Colorado State University Names Two New Natural Sciences Posts: Associate Dean of Academics and Chair of Department of Mathematics

Note to Reporters: Photos of Gerhard Dangelmayr and Simon Tavener are available with the news release at http://news.colostate.edu.

The College of Natural Sciences at Colorado State University has promoted longtime math professor and chair Simon Tavener to associate dean of Academics.

Tavener will be replaced by Gerhard H. Dangelmayr, also a longtime professor in the Department of Mathematics. Dangelmayr assumed his new responsibilities June 1, and Tavener will begin his new appointment as associate dean of Academics in January.

"Both Dr. Tavener and Dr. Dangelmayr are exceptional scholars and experienced leaders in the college. I am pleased they have accepted these new responsibilities,” said Jan Nerger, dean of the college. “Each of them brings experience and vision that will help advance the Department of Mathematics and the College of Natural Sciences.”

Simon Tavener

Tavener joined Colorado State’s Department of Mathematics in 2000 and was named chair in 2003. Tavener grew up in New Zealand and moved to Fort Collins after one year of postdoctoral work at the University of Minnesota Institute of Mathematics and its Applications. He then spent 13 years as a postdoctoral researcher, then as an assistant and associate professor, at Penn State. Tavener obtained his doctoral degree at the University of Oxford where he has recently established multiple collaborations with researchers in computational biology.

Tavener’s current research focuses on numerical techniques for the accurate computation of multiphysics problems. With a background in engineering and physics as well as mathematics, Tavener has said he seeks ways to apply mathematics to “something tangible.”

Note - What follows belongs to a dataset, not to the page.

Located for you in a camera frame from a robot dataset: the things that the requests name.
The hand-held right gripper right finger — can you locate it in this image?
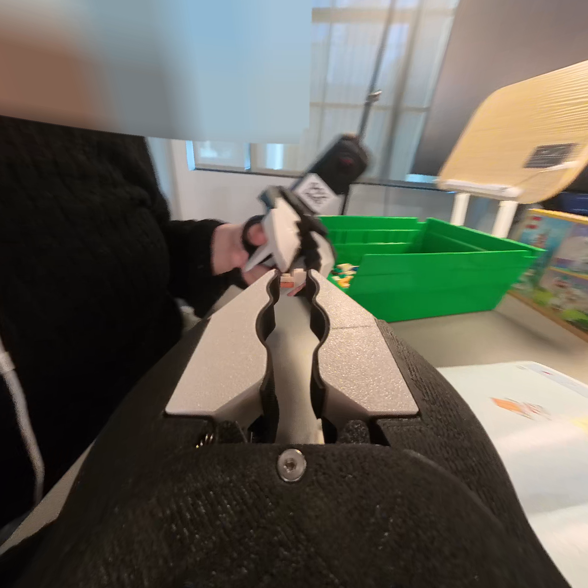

One of Tavener’s specialties has been interdisciplinary collaboration. In 2007, he led the mathematics portion of a $900,000 grant from the National Science Foundation to create an undergraduate research program that would prepare a new generation of biologists and mathematicians capable of interdisciplinary collaboration. In 2009, he was part of a Colorado State team awarded a $2.5 million National Science Foundation grant to study transmission of chronic wasting disease. He is co-principal investigator on new two $500,000 awards, a collaborative research award from Idaho National Laboratory and an award from the National Science Foundation to fund undergraduate scholarships in the Science, Technology, Engineering and Mathematics or STEM disciplines.

Tavener said he hopes his new position will give him the opportunity to improve coordination in both education and research among departments within the college.

Gerhard Dangelmayr

Dangelmayr joined the Colorado State faculty in 1995 as an associate professor and was promoted to professor in 1998. In 2007, he was appointed undergraduate director. Dangelmayr also has served twice as acting chair of the department.

After earning his doctoral degree at the University of Tubingen in Germany, Dangelmayr earned his Habilitation for Mathematical Physics and Information Sciences, which is a degree based on a high level of examination required by academic faculty in Germany.

Dangelmayr’s main research area is Dynamical Systems, Bifurcation Theory and Pattern Formation with applications in science and engineering.

There are numerous applications of dynamical systems in ecology and biology; most basic are models for the oscillations of rabbits and foxes in a natural resource, Dangelmayr said. The transition from heat conduction to convection is a typical example of a bifurcation and the organization of convective motion in hexagonal cells is an example of pattern formation.

Another physical example is rippled sand-dunes caused by wind, he said. Most patterns seen in biology are considered the result of a pattern formation process – for example, the stripes of a zebra, Dangelmayr said.